▶ _INSTRUCTIONS TO FOLLOW_:
Using the data below, copy out all lines with the word "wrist".
(RECORDS SUPPLIED Opens)
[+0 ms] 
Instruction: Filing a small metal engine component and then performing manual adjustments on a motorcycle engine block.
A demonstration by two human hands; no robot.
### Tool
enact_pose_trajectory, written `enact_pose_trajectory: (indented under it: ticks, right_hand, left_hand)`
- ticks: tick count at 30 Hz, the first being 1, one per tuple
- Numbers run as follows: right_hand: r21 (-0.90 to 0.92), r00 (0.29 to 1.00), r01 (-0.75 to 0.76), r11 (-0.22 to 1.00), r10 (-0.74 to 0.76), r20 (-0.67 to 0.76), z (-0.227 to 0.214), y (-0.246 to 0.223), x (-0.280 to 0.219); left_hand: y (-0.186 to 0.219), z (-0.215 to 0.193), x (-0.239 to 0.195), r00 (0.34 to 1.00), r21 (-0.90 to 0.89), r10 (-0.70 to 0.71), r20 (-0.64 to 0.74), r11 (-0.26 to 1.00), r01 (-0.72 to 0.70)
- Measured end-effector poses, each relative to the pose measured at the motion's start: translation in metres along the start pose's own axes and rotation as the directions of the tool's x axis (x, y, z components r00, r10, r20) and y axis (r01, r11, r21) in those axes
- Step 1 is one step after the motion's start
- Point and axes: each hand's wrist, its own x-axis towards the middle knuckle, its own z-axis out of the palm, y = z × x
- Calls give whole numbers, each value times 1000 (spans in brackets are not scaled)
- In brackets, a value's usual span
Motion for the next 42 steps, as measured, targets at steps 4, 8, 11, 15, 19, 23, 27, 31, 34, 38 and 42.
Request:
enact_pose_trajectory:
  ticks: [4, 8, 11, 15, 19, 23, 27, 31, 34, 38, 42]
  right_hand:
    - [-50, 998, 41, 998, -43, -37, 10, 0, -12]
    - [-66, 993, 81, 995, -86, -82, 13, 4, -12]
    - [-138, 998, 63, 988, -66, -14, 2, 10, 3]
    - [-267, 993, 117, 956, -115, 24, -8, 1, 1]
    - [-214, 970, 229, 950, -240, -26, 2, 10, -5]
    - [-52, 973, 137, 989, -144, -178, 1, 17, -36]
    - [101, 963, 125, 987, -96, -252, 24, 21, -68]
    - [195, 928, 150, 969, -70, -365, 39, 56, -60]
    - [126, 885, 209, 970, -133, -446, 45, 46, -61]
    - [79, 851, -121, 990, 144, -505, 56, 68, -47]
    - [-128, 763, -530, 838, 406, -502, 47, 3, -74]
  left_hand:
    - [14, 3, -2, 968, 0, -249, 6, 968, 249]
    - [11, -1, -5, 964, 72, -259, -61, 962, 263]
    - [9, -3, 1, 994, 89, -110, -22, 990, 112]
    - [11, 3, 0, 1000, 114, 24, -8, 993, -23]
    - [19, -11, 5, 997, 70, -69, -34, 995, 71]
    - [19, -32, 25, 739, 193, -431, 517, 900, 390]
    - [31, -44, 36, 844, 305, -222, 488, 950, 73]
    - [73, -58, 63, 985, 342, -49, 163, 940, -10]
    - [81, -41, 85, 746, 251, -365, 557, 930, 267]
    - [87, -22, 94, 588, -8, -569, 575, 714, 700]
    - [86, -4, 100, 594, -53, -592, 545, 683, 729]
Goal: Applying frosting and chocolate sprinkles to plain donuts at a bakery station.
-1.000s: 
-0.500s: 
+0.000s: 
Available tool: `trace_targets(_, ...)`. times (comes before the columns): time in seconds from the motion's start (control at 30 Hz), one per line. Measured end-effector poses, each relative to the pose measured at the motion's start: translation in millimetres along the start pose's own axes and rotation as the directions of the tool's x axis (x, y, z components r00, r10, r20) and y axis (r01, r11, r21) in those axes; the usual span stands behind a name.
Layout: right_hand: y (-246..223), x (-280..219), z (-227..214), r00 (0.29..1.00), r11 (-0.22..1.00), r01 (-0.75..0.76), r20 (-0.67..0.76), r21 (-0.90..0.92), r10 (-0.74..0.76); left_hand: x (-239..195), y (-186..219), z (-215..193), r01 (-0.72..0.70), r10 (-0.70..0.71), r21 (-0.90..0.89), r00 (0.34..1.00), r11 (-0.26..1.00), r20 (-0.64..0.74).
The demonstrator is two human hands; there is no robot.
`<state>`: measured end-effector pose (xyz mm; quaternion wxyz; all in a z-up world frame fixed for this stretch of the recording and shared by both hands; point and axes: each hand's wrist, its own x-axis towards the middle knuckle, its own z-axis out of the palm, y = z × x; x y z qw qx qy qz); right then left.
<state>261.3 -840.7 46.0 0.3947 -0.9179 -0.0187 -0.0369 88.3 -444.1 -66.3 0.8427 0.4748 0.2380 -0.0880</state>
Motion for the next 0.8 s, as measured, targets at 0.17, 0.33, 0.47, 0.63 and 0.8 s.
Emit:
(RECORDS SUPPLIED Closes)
▶ _ANSWER SPACE_:
- Point and axes: each hand's wrist, its own x-axis towards the middle knuckle, its own z-axis out of the palm, y = z × x
`<state>`: measured end-effector pose (xyz mm; quaternion wxyz; all in a z-up world frame fixed for this stretch of the recording and shared by both hands; point and axes: each hand's wrist, its own x-axis towards the middle knuckle, its own z-axis out of the palm, y = z × x; x y z qw qx qy qz); right then left.

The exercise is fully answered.